How to create your first jQuery plugin, part 2

In the first part of this tutorial we created a very simple jQuery plugin, but the main problem with what we created was that the user didn’t have any control over how the tooltip would appear, and in this second part we will create the necessary code to allow the user to change the defaults and replace them with their styles.

Creating our options

The first thing we need to do to allow the user to pass their own styles when calling the plugin is change the code we use to name the plugin, our code was:

$.fn.tooltipMe = function() {

In this line of code we need to pass options as the parameter of our function like so:

$.fn.tooltipMe = function(options) {

Creating the defaults

Since we added the parameter options we now need to create the defaults for our plugin and these defaults will run if the user runs the plugin without any parameters, our variable will be:

var defaults = $.extend({},{
    background: '#000',
    color: '#fff',
    rounded: '3px',
    opacity: 0.8
}, options);

This variable should be created right after we name our function and in this variable I first used the jQuery.extend to merge our defaults and the options the user types into an empty object  and this way whatever the user types when calling the plugin will overwrite our defaults.

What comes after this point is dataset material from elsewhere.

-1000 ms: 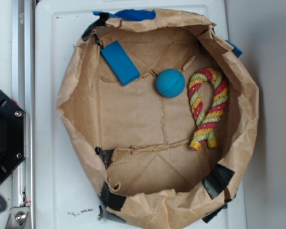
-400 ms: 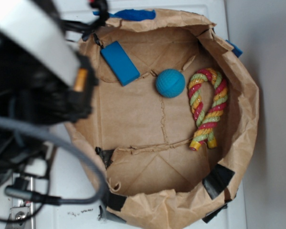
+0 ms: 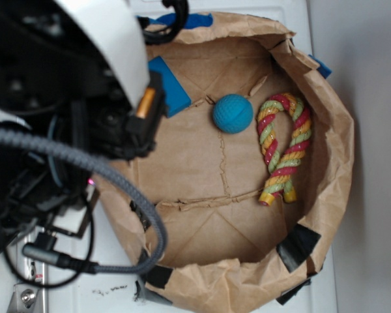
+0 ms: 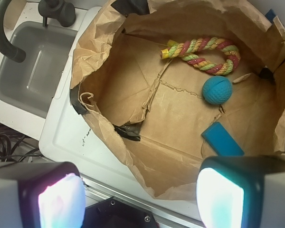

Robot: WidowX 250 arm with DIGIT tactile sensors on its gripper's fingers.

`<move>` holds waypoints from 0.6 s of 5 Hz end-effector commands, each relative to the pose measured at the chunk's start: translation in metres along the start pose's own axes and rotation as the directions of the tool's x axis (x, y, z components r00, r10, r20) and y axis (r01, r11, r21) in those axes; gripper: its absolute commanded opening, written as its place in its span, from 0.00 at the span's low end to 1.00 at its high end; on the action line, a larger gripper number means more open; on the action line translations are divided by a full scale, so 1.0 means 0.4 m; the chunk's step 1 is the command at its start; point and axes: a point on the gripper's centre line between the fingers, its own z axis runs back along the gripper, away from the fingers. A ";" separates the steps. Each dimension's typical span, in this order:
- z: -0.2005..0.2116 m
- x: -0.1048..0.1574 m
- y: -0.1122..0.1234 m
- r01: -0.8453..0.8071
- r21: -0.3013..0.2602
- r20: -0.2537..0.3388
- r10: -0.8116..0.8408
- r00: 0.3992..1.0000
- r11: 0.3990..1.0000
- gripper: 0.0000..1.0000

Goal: Grab the blue block.

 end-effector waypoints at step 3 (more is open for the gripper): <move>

You can also create the variable with the defaults and then place it inside the extend like so:

var settings = {
    background: '#000',
    color: '#fff',
    rounded: '3px',
    opacity: 0.8
}
defaults = $.extend({},settings, options);

Changing the .css

When this is finished our defaults are technically set, but we can’t used them just yet because if you look at our code all our CSS rules for the tooltip are hard coded, this means that no matter what we type when we call the plugin the CSS values won’t change and to make sure they do we need to make them dynamic:

.css({
    backgroundColor: defaults.background,
    color: defaults.color,
    borderRadius: defaults.rounded,
    opacity: defaults.opacity,
    position: 'absolute',
    float: 'left'
})

What we do in this code to make our defaults dynamic is get the default variable we defined at the top and set the CSS values equal to the defaults in that variable.

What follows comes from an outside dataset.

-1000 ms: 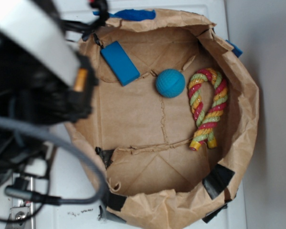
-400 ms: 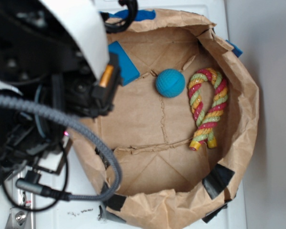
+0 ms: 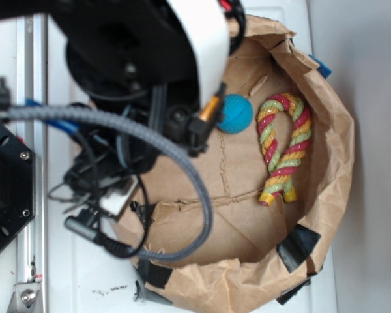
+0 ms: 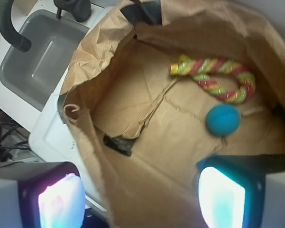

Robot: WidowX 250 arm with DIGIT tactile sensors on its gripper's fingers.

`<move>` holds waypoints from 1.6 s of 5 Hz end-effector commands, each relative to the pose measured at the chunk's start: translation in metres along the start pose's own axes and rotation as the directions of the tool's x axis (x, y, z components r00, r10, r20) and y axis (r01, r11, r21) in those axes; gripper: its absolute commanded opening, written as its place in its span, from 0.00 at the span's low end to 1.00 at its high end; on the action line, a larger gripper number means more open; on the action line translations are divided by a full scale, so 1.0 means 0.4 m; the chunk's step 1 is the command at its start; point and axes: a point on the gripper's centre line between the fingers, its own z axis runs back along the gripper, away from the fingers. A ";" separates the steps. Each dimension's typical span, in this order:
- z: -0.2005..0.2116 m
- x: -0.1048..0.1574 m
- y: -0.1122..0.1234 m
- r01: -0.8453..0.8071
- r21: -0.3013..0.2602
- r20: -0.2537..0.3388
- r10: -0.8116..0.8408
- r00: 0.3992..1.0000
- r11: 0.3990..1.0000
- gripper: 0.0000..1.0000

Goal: Grab the blue block.

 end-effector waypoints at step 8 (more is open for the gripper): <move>-0.242 -0.034 0.179 0.297 0.103 -0.091 -0.288 0.953 0.949 1.00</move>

The final two options were still hard-coded because the functionality of the plugin depends on them.

With these options in place the full code for our plugin is:

(function($){
$.fn.tooltipMe = function(options) {
    var	defaults = $.extend({},{
        background: '#000',
        color: '#fff',
        rounded: '3px',
        opacity: 0.8
    }, options);
this.each(function() {
    if($(this).is('a')) {
    $(this).hover(function(e) {
        var text = $(this).attr('data-tooltip');
        $('
').appendTo($(this)).text(text).hide()
        .css({
            backgroundColor: defaults.background,
            color: defaults.color,
            borderRadius: defaults.rounded,
            opacity: defaults.opacity,
            position: 'absolute',
            float: 'left'
        }).fadeIn('slow');		  
        }, function() {
        $('#tooltip').remove();
        });	
    }

$(this).mousemove(function(e) {
    $('#tooltip').css({
        top: e.pageY + 10,
        left: e.pageX+ 10 
    });
});
});
return this;
}
})(jQuery);

Calling our plugin

In the previous part of this tutorial we could only call the plugin like so:

$('a.tooltip').tooltipMe();

But now that our defaults are set, and we can override them, we can add parameters to this code to change the look of the plugin, like so:

$('a.tooltip').tooltipMe({  
       background: '#fff',
       color: '#000',
       rounded: '20px',
       opacity: 1
});

In this example I made the background white, changed the text color to black, added a big border-radius and also made the opacity 1 so that it’s not semi-transparent. Since the defaults on our plugin were the black background, white text and small border-radius and transparency we completely changed its look and feel without touching its source code.

Conclusion

I hope that in this two part tutorial you saw and understood the basics of creating jQuery plugins.

This was just a demonstration of the power of creating jQuery plugins and hopefully was the starting boost you needed to write some jQuery plugins either for you or to spread online, and even if you get stuck one of the great things about jQuery is that it has a fabulous community so there is probably somebody out there who will help you fix the problem. One thing that we can never have too much of, is great jQuery plugins.